Participation Criteria

Eligibility Criteria

• Ages Eligible for Study: 18 years and older (Adult, Older Adult)
• Accepts Healthy Volunteers: No

Description

Inclusion Criteria:

• Has a diagnosis of HCC confirmed by radiology, histology, or cytology
• Has HCC localized to the liver and not amenable to curative treatment
• Participants with Hepatitis C virus (HCV) are eligible if treatment was completed at least 1 month prior to starting study intervention
• Participants with Hepatitis B virus (HBV) are eligible
• Has adequately controlled blood pressure with or without antihypertensive medications
• Has adequate organ function

Exclusion Criteria:

• Is currently a candidate for liver transplantation
• Has had gastric bleeding within the last 6 months
• Has ascites that is not controlled with medication
• Has significant cardiovascular impairment within 12 months of the first dose of study intervention such as congestive heart failure
• Has a serious nonhealing wound, ulcer, or bone fracture
• Has received locoregional therapy to existing liver lesions

Study Plan

How is the study designed?

Design Details

• Primary Purpose: Treatment
• Allocation: Randomized
• Interventional Model: Parallel Assignment
• Masking: Quadruple

Number of Arms

2

Arms and Interventions

Participant Group / Arm	Intervention / Treatment
Experimental: Lenvatinib plus Pembrolizumab plus TACE; Participants will receive a combination of lenvatinib, pembrolizumab, and TACE. Lenvatinib will be administered at a dose of 12 mg (for participants with screening body weight ≥60 kg) or 8 mg (for participants with screening body weight <60 kg) orally once a day during each 21-day cycle until progressive disease or unacceptable toxicity (up to 2 years [~35 cycles] or longer with Sponsor approval). Pembrolizumab will be administered via IV infusion at a dose of 400 mg once every 6 weeks (Q6W) for up to 2 years (~17 doses).
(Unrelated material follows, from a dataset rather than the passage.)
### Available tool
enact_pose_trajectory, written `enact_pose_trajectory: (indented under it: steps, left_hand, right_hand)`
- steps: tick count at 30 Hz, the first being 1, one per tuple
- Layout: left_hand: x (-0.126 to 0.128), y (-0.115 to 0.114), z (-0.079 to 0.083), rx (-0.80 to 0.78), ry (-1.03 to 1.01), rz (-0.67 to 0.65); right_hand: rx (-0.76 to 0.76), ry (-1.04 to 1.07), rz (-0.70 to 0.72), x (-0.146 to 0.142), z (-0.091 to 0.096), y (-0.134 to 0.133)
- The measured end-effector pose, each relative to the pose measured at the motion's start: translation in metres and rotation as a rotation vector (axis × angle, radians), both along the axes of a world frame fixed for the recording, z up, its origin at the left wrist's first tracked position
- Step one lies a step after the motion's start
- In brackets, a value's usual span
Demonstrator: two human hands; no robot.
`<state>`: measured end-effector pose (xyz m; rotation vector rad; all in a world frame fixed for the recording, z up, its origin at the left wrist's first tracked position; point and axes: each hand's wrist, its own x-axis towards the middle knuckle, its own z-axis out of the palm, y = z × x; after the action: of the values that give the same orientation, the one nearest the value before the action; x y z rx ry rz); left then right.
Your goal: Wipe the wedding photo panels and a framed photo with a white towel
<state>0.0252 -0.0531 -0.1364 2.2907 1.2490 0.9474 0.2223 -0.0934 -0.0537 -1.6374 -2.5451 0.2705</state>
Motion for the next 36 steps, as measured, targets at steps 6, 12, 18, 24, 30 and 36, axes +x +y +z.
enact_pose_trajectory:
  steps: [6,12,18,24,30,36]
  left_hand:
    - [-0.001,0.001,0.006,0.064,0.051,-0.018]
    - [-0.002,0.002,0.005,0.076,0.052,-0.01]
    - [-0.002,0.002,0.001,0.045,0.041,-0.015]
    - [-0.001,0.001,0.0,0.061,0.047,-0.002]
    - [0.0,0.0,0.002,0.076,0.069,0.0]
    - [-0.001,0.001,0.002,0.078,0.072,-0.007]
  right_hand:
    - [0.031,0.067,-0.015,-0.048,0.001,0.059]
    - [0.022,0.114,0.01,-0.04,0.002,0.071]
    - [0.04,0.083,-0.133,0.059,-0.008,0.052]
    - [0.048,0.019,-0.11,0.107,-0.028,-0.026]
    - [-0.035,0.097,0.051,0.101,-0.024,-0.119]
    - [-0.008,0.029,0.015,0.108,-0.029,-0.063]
Participants will undergo TACE as a background procedure of chemotherapeutic and embolic agent(s).	Drug: Lenvatinib; Administered at a dose of 12 mg (for participants with screening body weight ≥60 kg) or 8 mg (for participants with screening body weight <60 kg) via oral capsules once a day during each 21-day cycle.; Other Names: E7080; MK-7902; LENVIMA®; Biological: Pembrolizumab; Administered via IV infusion at a dose of 400 mg once every 6 weeks (Q6W).; Other Names: MK-3475; KEYTRUDA®; Procedure: TACE; Conducted as a background procedure of chemotherapeutic and embolic agent(s).
Active Comparator: Oral Placebo plus IV Placebo plus TACE; Participants will receive a combination of lenvatinib-matching oral placebo, pembrolizumab-matching IV placebo, and TACE. Lenvatinib-matching oral placebo will be administered once a day during each 21-day cycle for up to 2 years (~35 cycles) or longer with Sponsor approval and pembrolizumab-matching IV placebo will be administered once every 6 weeks (Q6W) for up to 2 years (~17 doses). Participants will undergo TACE as a background procedure of chemotherapeutic and embolic agent(s).	Procedure: TACE; Conducted as a background procedure of chemotherapeutic and embolic agent(s).; Drug: Oral Placebo; Lenvatinib-matching placebo administered via oral capsules once a day during each 21-day cycle.; Drug: IV Placebo; Pembrolizumab-matching placebo administered via IV infusion once every 6 weeks (Q6W).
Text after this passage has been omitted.